[WHAT YOU ARE ASKED TO DO]:
Please copy each line below that contains the string "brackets".

(Records from a data collection)
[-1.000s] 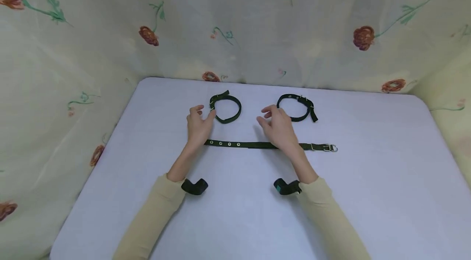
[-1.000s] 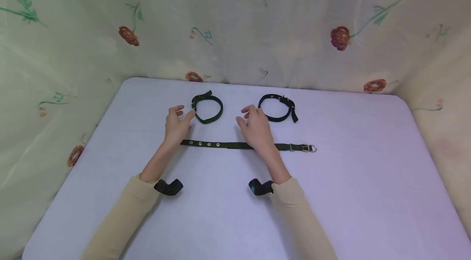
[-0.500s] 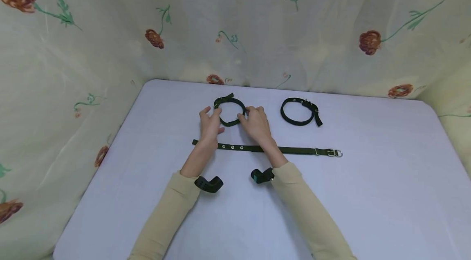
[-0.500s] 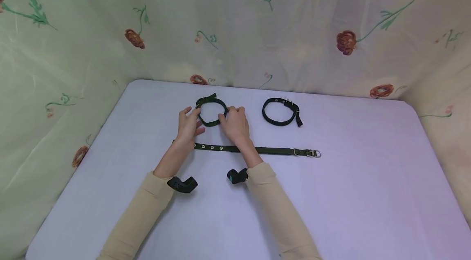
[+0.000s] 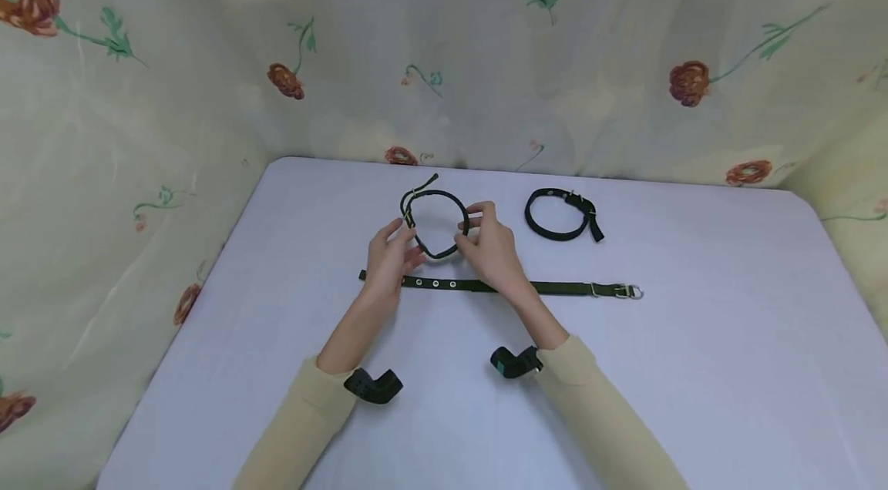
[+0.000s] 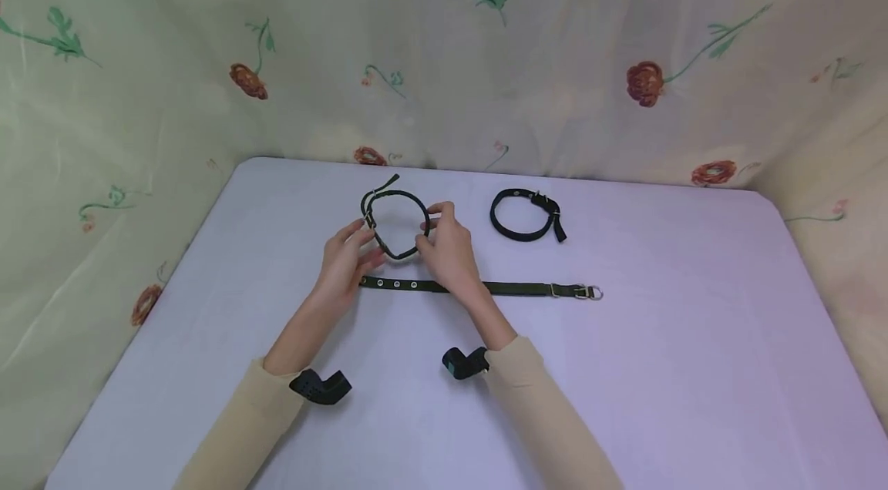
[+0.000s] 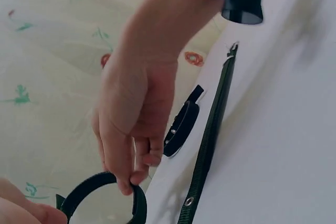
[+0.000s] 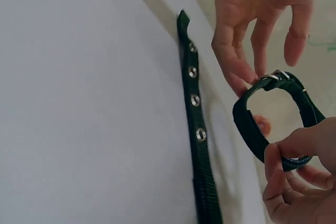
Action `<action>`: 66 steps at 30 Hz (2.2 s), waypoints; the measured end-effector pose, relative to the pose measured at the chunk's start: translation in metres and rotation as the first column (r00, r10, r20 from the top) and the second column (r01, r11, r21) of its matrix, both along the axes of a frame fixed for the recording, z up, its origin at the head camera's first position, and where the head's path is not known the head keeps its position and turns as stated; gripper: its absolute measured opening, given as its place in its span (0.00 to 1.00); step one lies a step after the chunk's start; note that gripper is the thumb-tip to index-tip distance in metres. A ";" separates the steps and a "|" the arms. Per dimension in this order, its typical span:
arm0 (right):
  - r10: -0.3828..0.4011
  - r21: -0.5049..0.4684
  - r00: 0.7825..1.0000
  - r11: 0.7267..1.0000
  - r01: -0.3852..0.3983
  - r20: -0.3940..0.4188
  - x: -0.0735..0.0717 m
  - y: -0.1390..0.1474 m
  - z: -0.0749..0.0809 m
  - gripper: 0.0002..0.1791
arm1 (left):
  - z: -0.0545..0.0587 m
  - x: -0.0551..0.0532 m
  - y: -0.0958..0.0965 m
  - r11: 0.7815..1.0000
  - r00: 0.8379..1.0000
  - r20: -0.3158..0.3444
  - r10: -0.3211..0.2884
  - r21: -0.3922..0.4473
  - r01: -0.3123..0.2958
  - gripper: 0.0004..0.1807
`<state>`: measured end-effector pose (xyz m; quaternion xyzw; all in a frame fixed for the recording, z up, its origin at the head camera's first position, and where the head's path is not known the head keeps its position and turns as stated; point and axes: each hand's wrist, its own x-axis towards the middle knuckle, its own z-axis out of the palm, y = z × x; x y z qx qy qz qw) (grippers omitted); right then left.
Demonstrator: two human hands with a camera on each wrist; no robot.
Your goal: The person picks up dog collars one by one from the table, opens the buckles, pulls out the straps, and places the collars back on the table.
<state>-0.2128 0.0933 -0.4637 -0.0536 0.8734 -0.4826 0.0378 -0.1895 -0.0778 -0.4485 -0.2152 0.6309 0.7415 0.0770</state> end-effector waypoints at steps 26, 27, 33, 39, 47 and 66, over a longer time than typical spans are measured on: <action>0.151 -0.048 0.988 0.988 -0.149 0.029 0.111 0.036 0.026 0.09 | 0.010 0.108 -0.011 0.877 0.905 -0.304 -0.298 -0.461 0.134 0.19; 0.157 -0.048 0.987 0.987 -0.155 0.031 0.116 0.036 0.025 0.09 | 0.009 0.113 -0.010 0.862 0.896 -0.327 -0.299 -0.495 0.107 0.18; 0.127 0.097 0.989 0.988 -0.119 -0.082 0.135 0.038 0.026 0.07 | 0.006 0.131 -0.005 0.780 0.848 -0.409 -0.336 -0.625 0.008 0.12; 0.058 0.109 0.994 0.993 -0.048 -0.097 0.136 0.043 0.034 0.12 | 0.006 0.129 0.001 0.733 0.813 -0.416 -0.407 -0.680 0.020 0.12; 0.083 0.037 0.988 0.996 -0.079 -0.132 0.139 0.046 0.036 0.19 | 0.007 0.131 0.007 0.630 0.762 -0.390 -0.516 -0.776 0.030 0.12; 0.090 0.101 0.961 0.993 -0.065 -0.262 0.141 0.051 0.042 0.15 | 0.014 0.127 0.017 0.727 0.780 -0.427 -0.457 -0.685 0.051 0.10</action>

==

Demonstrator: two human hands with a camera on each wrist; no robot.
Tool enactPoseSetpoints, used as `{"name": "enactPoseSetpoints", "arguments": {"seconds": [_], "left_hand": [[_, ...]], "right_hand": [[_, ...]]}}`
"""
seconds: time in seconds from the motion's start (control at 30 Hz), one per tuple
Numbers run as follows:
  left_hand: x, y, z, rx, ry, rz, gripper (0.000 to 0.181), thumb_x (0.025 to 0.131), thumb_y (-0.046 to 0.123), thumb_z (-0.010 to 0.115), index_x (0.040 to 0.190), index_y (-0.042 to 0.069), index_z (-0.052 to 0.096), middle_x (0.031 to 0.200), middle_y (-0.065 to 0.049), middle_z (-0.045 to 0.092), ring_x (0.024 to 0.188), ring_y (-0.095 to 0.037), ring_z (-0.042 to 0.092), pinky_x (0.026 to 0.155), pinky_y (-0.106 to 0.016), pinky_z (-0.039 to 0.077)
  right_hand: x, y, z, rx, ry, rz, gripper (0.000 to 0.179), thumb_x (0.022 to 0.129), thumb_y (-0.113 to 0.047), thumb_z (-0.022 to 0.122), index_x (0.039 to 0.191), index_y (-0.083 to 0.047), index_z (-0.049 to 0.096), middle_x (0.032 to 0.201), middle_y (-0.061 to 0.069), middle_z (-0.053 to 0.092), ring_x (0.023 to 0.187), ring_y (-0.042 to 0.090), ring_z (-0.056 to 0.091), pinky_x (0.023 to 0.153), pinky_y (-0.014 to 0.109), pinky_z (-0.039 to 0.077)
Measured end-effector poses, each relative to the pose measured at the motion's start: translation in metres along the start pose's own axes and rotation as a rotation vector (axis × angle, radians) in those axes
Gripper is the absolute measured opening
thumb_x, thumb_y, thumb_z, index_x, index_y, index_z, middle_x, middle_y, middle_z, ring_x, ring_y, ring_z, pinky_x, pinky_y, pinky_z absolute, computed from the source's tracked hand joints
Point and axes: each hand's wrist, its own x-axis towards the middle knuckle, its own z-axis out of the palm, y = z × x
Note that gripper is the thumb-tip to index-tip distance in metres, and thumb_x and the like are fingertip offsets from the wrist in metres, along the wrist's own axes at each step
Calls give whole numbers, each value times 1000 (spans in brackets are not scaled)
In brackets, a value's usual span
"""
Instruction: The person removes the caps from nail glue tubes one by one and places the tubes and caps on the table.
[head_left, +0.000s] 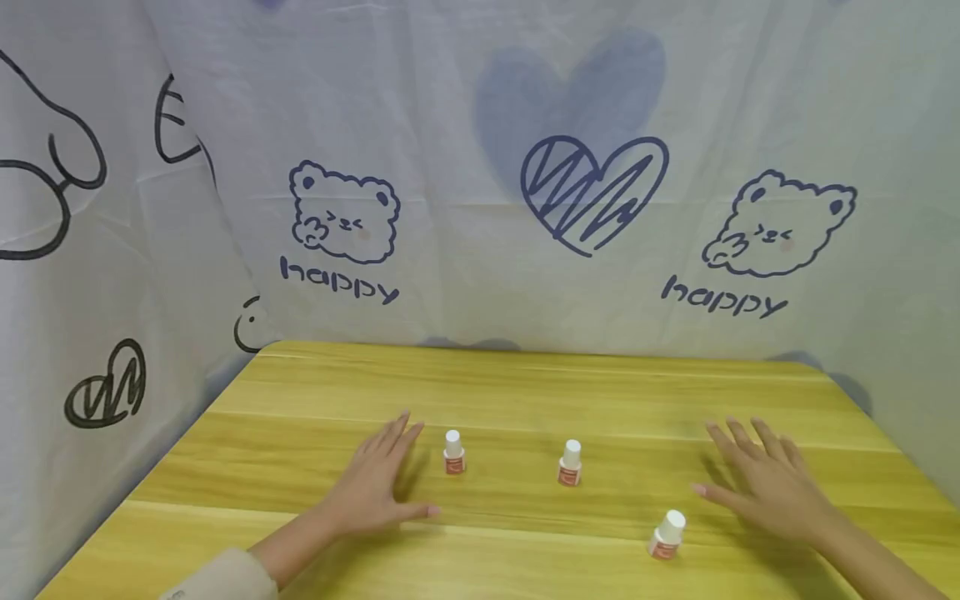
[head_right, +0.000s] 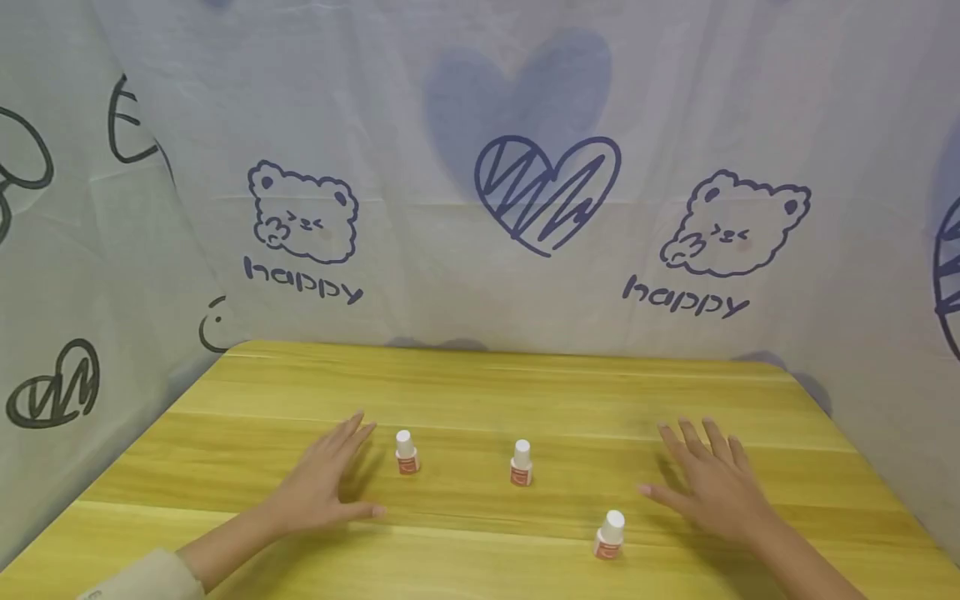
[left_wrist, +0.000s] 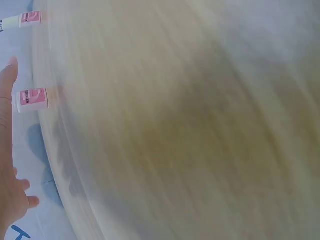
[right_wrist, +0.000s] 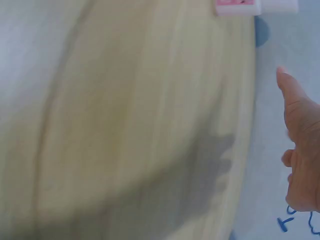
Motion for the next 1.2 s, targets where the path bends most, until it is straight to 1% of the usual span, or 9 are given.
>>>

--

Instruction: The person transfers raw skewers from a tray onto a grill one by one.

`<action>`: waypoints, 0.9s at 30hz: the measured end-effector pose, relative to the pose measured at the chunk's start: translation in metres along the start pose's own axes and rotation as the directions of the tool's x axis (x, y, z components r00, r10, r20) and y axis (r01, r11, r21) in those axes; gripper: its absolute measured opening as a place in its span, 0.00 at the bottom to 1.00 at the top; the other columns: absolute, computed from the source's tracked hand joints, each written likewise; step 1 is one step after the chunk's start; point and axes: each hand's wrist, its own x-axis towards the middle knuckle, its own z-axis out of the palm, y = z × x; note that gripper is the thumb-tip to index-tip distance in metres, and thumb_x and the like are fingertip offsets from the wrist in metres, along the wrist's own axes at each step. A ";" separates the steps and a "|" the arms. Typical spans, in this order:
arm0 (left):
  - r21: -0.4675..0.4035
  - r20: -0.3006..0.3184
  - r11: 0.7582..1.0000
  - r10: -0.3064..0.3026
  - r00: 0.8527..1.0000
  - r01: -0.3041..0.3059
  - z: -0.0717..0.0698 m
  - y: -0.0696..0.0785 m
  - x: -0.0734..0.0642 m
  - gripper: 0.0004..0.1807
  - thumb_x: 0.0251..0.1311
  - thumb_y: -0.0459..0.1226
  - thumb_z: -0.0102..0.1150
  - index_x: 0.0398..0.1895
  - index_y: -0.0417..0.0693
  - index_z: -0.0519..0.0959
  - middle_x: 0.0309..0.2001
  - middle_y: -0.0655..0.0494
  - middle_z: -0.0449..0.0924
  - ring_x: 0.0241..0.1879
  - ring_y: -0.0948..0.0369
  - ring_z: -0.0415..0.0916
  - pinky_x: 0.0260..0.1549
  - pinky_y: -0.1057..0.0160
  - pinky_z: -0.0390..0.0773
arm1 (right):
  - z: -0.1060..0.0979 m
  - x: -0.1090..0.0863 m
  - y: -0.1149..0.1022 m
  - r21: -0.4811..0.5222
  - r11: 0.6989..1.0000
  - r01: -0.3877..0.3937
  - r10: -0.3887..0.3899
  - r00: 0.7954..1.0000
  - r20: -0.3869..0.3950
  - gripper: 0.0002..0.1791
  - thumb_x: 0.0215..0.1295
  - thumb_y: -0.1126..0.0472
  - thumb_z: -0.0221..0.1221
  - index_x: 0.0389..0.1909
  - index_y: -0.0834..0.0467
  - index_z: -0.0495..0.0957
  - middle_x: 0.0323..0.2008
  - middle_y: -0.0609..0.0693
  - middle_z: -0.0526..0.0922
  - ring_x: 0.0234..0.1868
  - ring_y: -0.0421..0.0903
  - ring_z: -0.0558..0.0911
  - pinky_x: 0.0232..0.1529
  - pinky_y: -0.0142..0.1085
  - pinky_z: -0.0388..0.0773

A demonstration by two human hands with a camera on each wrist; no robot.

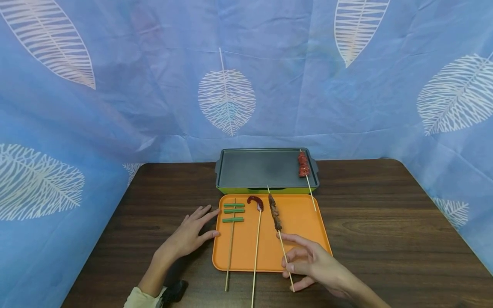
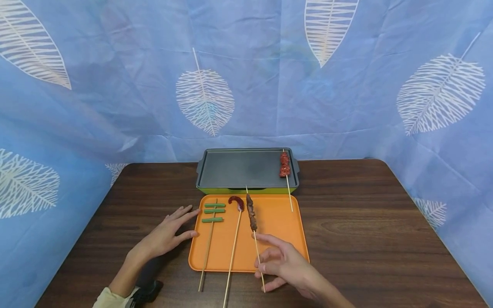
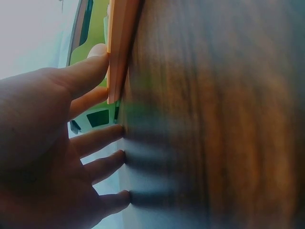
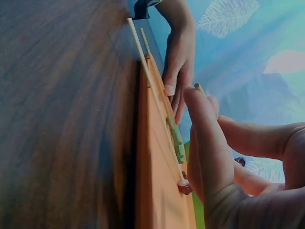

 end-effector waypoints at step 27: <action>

[SOLVED PROBLEM]:
Calls give whole numbers, each value times 1000 (spans in brackets are not scaled)
In brackets, a value's usual span

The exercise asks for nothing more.